With the prime suspects being French-born citizens, talk also turned to the widespread disaffection among Muslim youth, some of whom refused to participate in the national moment of silence mourning the victims.

The national minister of education, a French-Moroccan herself, took the reins on immediate government action. Announcing for the coming school year a new programme of moral and civic instruction, she too repeatedly invoked both laïcité and the role of schooling as the front line in creating French citizens and inculcating fundamental republican values.

Complexity

Pressed to explain the French mindset to family, friends and the press, I realised that having familiarity with French history and culture, and direct access to the French media, had given me insights into subtleties and complexities that were beyond the reach of most Americans.

A working knowledge of French was essential to tapping into those media sources. To not tap into them, however, led to reflexively critical conclusions about French society.

Hearing American journalists and political pundits deconstruct the underlying issues was one thing. Hearing the French explain and defend their deepest convictions was quite another, even if one sharply disagreed with the underlying principles or policy outcomes. At the very least it gave grounding for a more informed response to the problems now confronting France’s criminal, educational and social welfare institutions in the wake of these recent events.

As debate on free speech and the press slowly recedes for now, and France’s (and Europe’s) ‘Muslim question’ takes centre stage, these observations give rise to a less obvious though consequential point on language and cultural competence.

Defining moments, like the attacks in Paris, should remind us that language is key to gaining an insider’s view and a sense of the ‘big picture’, which by the way also allows us to critically examine ourselves. Print and broadcast media, as well as the global blogosphere, still speak in many voices and worldviews and they are powerful shapers of ideas and opinions.

Though multilingualism is clearly important in the global economy, we should not underestimate the force of language and intercultural awareness in promoting global understanding and security.

Today it’s French. Tomorrow it could be Spanish, Chinese, Farsi or any other language depending on the vagaries of world events. With terrorism unwittingly binding the free world together, linguistic skills and the cultural doors they open are essential to both digging deep into differences, especially among our enemies, while finding common ground for mutual respect and joint action among present and potential allies.

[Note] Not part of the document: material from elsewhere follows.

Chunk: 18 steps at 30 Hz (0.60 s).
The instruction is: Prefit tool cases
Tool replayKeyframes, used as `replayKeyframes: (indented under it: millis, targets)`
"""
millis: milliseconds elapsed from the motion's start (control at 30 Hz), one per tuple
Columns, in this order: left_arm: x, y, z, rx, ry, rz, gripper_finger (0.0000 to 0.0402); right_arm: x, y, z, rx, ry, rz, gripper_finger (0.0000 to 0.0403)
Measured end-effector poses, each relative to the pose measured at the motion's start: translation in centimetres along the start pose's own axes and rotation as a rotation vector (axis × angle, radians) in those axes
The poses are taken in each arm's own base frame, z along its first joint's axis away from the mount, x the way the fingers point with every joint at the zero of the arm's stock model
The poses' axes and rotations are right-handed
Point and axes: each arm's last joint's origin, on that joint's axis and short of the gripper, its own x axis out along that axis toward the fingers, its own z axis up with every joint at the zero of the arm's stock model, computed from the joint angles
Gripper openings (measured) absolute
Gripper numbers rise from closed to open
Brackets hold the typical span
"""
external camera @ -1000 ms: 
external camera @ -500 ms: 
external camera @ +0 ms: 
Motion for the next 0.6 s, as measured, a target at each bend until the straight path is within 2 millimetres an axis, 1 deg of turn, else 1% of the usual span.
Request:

The success of those efforts depends on many variables. Yet one thing is clear. If policy-makers and educators continue to give mere lip service to the foreign language deficit while English rapidly sweeps the globe, they disserve the interests of their own countries.

In the end, those looking to upend our democratic values and open societies will understand us far better than we understand them. And in the next ‘defining moment’ the stakes conceivably could run much higher, and the consequences could spread far wider.

Rosemary Salomone is the Kenneth Wang Professor of Law at St John’s University School of Law in the United States. Her most recent book is True American: Language, identity, and the education of immigrant children. Harvard University Press. She is currently writing a book on global English.